YOUR TASK
How many lines of these entries include the string "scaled"? State the number alone.

START AVAILABLE RECORDS

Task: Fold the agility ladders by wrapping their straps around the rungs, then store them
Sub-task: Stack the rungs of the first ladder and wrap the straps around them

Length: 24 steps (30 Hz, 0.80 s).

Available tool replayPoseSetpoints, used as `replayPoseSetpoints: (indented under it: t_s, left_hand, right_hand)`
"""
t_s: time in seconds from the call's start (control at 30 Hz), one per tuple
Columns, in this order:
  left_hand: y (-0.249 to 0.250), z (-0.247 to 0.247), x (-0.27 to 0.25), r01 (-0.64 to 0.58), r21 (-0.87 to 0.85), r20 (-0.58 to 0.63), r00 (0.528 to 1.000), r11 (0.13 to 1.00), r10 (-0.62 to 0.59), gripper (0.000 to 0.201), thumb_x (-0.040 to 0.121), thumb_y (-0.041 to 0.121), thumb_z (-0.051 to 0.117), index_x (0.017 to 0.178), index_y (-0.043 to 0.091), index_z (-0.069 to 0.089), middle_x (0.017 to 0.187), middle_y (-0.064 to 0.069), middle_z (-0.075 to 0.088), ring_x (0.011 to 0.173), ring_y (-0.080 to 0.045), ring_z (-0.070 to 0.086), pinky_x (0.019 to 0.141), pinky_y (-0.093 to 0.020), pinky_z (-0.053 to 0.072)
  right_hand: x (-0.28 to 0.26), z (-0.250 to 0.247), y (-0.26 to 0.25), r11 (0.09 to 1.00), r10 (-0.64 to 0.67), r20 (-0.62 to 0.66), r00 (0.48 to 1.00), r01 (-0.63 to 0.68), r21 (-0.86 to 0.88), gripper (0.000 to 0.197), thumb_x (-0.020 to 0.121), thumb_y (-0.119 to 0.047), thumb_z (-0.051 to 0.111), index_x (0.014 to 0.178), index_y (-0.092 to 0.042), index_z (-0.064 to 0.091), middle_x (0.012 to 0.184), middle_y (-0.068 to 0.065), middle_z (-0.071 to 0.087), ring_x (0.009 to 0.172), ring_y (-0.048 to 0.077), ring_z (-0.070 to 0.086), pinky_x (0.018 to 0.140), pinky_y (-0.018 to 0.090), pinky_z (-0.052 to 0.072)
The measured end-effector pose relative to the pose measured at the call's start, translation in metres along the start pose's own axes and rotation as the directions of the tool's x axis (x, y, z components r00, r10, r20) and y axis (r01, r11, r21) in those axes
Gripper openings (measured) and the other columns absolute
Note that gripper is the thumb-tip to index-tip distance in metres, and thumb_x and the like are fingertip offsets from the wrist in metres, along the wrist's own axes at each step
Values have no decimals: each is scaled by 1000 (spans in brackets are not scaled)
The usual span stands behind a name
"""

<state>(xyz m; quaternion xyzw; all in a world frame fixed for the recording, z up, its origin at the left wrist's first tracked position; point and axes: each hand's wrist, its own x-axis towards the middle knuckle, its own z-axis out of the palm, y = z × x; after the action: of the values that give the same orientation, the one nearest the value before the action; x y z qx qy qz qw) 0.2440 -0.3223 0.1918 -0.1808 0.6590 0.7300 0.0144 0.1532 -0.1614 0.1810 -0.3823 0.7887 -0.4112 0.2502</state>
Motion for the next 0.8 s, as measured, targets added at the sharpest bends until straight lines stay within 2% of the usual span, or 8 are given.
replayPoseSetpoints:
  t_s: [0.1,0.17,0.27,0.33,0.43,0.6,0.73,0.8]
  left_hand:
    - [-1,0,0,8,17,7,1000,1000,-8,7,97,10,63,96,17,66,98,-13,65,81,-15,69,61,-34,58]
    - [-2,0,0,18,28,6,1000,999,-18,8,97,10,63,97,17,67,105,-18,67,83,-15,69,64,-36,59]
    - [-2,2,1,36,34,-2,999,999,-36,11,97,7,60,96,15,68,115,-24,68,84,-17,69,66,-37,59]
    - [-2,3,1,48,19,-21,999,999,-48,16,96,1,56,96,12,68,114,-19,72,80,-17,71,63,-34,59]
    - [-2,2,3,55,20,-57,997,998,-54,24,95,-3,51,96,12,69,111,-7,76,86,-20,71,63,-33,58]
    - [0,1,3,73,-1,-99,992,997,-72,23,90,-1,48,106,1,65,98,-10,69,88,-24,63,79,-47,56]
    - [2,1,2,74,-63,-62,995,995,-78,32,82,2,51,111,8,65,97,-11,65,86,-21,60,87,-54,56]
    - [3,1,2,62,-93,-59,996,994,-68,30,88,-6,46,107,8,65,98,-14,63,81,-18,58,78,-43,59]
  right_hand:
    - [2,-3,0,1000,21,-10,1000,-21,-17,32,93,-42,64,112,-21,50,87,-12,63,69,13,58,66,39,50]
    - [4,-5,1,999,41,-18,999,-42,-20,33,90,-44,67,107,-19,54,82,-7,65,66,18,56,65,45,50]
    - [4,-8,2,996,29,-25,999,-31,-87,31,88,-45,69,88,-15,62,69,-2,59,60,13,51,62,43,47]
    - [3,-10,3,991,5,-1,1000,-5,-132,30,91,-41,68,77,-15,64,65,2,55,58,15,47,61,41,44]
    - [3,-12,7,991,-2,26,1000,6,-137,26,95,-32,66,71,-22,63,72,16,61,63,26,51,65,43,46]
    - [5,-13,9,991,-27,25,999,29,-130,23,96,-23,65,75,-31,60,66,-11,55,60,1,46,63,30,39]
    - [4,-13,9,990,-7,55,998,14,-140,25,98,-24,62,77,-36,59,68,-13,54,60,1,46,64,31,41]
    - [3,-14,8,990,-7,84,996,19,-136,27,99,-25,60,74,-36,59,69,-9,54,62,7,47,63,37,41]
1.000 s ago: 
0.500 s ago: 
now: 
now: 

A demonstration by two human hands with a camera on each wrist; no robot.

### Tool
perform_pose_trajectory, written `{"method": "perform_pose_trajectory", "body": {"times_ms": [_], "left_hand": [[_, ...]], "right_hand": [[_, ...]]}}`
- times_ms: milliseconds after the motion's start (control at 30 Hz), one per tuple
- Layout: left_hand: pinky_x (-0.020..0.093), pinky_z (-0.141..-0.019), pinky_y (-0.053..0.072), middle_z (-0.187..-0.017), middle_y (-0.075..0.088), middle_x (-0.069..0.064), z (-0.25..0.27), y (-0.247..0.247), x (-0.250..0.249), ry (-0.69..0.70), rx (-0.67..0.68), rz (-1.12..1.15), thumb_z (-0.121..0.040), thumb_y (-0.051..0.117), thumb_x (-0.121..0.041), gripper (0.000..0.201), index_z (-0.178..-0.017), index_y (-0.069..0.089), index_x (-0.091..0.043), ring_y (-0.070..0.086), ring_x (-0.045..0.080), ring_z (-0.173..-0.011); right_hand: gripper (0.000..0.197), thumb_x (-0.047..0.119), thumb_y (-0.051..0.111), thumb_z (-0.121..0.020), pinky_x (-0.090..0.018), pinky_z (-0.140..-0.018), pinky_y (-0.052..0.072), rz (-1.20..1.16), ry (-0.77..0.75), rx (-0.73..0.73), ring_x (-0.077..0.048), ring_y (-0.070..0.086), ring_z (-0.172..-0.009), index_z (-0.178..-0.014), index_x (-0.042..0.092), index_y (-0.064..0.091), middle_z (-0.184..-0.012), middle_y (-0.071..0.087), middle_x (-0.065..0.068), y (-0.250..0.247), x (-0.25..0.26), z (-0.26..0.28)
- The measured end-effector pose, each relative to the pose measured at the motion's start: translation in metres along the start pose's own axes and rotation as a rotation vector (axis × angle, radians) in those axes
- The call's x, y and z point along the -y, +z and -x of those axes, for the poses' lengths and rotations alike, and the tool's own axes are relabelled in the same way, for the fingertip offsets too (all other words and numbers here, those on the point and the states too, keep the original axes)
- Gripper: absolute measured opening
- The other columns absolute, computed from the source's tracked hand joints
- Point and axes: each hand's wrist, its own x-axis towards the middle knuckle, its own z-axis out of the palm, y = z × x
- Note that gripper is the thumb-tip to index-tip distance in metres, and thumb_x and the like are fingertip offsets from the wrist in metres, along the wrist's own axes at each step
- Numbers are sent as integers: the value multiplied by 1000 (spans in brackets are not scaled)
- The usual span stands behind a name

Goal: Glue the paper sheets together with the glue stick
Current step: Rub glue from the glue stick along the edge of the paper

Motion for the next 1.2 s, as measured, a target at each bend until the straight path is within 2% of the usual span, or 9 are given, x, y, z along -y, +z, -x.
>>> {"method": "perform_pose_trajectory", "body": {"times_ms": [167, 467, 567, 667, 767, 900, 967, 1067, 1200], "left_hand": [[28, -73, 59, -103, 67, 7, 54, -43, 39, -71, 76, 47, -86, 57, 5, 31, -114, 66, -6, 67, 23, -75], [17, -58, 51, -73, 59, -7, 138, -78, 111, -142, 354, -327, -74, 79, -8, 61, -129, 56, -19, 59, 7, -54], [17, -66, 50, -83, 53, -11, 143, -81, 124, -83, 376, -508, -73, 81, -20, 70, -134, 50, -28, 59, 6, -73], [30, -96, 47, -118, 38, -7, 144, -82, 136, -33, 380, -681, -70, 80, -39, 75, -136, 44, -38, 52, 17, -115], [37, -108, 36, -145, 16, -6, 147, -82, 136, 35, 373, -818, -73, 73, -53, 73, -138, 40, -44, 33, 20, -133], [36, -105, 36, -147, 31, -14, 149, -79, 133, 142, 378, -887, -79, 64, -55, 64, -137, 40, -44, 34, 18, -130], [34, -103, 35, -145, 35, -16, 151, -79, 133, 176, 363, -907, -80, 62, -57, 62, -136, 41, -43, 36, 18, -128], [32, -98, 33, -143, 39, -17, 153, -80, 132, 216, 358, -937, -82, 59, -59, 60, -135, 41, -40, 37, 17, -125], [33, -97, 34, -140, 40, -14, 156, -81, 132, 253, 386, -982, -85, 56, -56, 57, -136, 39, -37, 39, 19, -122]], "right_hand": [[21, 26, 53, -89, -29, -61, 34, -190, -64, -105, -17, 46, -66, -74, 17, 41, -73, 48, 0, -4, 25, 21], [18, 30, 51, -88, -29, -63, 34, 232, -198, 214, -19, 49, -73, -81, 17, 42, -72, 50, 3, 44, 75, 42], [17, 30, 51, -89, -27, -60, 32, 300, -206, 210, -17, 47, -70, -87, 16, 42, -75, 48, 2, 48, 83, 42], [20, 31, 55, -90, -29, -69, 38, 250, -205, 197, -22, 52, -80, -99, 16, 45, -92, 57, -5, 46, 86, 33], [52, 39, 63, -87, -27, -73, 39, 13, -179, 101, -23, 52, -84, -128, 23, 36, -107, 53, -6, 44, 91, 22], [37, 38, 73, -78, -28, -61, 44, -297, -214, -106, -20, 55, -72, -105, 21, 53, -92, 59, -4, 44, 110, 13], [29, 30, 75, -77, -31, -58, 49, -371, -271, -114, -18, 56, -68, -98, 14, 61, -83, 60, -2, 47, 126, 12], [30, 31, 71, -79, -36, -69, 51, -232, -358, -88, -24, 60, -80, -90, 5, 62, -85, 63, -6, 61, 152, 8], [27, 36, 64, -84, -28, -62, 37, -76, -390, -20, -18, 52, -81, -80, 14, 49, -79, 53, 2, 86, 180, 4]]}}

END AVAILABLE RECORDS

SOLUTION FOR THIS PROBLEM
2